Berlin

„Mit Herz und Faden“

Die Idee für das Spandauer Mundmasken-Nähprojekt „Mit Herz und Faden“ stammt von Frauen und Männern mit Fluchterfahrung. Nachdem bereits in Eigeninitiative begonnen worden war, aus eigenen Materialien Masken zu nähen, bat die Gruppe die „Gesellschaft für Interkulturelles Zusammenleben“ um Unterstützung, damit noch mehr Gesichtsschutz produziert werden konnten. Den Teilnehmer*innen war es wichtig, mit ihrer Unterstützung etwas zurückgeben zu können.
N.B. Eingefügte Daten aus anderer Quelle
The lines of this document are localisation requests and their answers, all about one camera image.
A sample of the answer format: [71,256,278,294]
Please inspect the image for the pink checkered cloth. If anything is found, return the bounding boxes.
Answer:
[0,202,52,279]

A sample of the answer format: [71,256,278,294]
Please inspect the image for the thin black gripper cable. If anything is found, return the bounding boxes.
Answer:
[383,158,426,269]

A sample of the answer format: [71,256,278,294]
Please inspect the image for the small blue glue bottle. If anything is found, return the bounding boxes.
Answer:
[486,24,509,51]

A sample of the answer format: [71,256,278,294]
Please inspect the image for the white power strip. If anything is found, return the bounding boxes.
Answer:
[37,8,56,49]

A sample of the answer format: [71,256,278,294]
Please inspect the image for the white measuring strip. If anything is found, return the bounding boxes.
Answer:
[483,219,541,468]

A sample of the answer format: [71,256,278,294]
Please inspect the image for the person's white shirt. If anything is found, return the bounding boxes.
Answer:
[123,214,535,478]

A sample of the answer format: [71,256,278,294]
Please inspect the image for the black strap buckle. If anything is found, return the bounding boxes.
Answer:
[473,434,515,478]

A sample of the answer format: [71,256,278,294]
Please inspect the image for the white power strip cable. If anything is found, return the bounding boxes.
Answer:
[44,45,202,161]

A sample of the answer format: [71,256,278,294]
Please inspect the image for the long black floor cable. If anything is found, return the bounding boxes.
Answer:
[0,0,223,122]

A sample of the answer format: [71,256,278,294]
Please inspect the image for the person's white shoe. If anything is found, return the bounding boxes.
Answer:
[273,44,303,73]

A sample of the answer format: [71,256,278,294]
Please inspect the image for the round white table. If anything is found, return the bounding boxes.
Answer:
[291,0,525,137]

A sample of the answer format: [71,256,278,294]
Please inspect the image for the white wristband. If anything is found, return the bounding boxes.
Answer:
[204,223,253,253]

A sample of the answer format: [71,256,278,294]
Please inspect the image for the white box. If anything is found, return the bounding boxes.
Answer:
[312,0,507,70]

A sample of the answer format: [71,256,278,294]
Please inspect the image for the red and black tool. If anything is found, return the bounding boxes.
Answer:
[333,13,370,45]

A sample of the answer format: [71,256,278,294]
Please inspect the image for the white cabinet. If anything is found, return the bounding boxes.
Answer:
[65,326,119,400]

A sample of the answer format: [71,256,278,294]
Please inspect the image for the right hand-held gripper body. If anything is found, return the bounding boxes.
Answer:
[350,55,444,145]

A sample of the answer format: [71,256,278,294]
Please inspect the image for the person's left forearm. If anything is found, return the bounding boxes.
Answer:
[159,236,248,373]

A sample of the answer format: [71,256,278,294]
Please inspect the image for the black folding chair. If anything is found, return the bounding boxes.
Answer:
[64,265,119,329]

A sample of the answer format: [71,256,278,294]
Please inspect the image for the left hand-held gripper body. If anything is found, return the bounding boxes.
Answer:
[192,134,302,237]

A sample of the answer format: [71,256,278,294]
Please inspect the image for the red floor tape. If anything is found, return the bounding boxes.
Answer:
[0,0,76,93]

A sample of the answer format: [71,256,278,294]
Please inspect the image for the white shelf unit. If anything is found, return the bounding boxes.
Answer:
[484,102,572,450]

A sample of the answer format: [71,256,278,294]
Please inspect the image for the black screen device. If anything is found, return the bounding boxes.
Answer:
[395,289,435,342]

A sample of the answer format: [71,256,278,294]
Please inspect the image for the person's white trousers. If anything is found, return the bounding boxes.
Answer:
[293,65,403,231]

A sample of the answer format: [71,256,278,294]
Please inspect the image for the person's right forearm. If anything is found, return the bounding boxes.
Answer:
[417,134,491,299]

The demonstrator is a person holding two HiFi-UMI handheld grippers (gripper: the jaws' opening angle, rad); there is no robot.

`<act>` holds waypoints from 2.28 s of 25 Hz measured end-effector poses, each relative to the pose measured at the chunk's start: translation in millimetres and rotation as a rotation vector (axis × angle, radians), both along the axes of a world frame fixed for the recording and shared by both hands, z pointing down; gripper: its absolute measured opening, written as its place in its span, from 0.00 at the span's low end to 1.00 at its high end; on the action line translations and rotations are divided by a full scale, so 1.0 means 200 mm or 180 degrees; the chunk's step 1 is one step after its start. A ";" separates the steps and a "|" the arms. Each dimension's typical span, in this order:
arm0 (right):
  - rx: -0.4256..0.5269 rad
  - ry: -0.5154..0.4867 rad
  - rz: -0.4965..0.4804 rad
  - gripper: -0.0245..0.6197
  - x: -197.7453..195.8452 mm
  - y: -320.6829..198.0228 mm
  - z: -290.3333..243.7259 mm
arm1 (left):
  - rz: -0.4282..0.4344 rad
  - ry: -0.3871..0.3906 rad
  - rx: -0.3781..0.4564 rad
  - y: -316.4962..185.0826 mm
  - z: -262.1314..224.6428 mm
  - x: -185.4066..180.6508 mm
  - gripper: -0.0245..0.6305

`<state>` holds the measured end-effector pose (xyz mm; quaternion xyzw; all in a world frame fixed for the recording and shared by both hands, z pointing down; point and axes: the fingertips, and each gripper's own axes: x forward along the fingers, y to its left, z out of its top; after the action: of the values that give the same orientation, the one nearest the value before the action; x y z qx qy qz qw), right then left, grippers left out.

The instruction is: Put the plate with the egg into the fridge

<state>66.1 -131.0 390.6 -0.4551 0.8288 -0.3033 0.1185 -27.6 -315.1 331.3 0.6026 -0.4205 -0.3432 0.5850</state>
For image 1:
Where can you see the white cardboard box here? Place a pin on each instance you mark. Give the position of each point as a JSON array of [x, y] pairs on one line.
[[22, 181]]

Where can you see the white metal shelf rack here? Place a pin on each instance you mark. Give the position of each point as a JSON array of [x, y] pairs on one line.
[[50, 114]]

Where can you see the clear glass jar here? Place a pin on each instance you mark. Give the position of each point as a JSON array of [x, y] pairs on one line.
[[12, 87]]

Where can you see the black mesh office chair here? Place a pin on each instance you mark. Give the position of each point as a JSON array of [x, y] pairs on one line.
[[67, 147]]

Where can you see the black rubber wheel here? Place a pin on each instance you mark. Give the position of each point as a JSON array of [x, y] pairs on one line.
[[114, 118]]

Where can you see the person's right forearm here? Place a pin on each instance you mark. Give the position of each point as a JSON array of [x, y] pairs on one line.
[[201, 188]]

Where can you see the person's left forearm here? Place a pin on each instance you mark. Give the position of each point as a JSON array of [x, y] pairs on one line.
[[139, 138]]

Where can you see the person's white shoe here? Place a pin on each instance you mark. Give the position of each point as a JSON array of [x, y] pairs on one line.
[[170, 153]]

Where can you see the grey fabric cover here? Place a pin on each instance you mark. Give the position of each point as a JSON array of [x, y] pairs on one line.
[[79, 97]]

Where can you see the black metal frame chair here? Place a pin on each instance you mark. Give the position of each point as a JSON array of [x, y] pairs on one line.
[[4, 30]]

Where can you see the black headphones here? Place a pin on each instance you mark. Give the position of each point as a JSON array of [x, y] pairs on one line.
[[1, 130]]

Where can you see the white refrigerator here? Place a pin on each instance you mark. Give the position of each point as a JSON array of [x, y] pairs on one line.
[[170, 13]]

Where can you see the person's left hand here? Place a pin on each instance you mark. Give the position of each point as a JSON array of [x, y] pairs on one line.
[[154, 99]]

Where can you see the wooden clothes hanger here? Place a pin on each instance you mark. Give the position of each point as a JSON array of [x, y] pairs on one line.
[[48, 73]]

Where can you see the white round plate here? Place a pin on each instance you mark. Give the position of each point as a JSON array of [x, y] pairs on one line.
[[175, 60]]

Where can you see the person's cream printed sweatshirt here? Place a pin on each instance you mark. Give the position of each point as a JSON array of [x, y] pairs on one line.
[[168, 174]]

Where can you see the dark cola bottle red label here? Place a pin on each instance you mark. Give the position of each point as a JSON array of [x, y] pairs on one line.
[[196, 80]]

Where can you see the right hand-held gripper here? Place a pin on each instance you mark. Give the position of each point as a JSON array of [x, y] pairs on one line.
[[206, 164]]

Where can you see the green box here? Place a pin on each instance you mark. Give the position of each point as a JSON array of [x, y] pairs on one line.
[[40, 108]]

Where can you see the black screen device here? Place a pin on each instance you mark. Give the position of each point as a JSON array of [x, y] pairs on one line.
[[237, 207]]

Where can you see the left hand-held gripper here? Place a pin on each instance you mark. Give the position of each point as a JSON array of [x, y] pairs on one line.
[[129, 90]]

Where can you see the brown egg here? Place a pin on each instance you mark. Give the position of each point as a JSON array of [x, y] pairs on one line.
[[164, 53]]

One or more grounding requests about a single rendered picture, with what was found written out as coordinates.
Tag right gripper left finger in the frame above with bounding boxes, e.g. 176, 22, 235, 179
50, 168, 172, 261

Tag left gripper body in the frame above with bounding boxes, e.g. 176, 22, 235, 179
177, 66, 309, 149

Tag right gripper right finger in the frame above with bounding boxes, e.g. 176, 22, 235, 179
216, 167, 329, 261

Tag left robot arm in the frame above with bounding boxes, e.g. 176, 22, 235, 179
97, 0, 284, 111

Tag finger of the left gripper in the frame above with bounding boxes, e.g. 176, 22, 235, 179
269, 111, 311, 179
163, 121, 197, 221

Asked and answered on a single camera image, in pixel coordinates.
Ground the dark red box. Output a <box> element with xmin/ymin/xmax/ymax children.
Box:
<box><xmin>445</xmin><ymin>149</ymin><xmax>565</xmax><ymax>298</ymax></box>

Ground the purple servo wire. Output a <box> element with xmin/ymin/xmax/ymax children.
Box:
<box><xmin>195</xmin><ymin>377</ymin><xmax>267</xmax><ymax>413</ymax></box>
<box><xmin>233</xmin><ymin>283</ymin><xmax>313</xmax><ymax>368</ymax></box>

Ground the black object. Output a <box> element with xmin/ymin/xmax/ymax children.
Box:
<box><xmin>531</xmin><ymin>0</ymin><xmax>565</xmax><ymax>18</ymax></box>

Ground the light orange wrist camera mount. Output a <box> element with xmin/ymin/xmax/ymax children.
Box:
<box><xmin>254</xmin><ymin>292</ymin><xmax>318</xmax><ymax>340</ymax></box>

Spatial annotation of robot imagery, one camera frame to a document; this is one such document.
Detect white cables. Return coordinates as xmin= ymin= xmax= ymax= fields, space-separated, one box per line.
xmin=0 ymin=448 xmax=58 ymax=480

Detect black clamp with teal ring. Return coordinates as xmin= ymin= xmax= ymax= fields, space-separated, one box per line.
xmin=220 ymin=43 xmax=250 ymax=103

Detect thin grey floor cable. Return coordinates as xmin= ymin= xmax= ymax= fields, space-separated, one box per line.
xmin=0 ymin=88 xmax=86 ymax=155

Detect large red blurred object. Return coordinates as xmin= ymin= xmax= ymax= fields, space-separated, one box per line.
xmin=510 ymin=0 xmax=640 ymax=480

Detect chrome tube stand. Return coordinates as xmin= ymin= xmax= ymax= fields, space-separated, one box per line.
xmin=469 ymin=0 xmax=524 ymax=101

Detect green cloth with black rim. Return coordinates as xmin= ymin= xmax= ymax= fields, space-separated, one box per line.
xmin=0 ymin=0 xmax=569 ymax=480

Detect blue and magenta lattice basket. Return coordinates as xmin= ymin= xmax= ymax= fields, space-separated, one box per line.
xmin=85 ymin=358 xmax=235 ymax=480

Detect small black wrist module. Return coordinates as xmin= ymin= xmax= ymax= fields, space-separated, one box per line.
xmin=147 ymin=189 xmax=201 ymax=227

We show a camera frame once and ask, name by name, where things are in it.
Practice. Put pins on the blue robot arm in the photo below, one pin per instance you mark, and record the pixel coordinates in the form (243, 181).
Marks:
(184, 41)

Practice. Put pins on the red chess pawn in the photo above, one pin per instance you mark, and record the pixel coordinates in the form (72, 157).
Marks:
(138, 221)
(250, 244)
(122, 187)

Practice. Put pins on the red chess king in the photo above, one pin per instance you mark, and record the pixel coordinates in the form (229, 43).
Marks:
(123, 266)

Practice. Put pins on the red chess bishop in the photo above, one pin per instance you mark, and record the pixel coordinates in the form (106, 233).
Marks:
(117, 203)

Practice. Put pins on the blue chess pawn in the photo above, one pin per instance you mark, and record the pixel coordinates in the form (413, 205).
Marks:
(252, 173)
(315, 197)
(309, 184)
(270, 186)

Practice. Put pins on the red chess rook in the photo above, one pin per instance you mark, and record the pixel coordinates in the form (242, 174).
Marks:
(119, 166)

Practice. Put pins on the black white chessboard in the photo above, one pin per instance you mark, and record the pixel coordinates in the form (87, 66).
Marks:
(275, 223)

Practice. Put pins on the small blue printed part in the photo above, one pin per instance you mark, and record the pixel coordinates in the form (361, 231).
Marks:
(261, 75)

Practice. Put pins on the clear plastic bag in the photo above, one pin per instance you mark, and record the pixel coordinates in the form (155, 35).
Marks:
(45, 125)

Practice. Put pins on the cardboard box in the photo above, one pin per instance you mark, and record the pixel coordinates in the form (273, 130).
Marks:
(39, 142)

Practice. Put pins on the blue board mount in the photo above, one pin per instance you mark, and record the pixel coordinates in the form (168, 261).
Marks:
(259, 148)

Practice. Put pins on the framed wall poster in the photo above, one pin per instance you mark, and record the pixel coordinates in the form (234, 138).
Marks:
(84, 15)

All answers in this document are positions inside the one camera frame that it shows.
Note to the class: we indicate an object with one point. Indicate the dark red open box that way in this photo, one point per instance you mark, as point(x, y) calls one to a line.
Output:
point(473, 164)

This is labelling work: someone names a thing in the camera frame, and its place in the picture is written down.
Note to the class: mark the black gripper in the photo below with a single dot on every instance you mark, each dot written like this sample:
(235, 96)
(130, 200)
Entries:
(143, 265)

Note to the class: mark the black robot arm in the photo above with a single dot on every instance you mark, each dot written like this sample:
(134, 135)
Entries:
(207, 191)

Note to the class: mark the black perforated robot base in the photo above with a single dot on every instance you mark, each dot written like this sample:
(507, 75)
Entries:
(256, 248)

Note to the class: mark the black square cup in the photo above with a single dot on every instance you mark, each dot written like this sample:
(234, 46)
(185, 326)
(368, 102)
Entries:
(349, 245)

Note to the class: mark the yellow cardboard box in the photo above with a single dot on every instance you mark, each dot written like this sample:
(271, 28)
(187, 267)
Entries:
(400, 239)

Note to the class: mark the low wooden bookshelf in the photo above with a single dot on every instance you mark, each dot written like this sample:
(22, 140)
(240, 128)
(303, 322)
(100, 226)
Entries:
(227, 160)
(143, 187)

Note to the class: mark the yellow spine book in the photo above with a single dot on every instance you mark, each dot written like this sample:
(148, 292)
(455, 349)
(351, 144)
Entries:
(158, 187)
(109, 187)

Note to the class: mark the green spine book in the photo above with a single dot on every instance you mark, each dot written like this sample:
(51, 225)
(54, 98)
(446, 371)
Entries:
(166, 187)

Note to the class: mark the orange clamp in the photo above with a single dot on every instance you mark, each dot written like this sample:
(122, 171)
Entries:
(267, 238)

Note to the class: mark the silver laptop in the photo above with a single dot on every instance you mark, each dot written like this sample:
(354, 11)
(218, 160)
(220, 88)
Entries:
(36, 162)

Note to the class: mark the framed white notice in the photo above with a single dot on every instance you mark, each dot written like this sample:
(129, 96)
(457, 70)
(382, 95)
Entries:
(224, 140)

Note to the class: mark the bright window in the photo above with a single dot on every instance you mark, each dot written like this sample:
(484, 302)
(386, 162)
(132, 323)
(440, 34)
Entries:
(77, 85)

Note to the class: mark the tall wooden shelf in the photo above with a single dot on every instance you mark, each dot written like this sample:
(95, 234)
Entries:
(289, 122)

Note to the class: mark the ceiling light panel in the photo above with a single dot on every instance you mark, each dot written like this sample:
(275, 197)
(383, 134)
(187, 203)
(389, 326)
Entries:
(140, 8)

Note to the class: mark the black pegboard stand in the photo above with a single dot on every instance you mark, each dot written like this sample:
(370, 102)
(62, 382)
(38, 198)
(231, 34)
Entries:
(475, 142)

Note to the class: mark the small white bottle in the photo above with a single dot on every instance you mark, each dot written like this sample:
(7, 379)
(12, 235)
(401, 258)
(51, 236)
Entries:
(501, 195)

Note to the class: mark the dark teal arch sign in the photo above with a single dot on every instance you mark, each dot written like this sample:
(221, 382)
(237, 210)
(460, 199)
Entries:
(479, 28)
Das Engagement stieß auf große Begeisterung bei den Spandauer Bürger*innen, die Masken kamen auch außerhalb von Spandau zum Einsatz. Der freundliche Umgang zwischen allen Beteiligten zeigt, wie stark der Zusammenhalt inzwischen geworden ist. Das Projekt schlägt dabei eine Brücke zwischen der deutschen Mehrheitsgesellschaft und Personen mit Fluchterfahrung. Die Geflüchteten werden dabei ermächtigt ihre Fähigkeiten zu präsentieren – und bekommen gleichzeitig einen Einblick in das deutsche Arbeitsklima.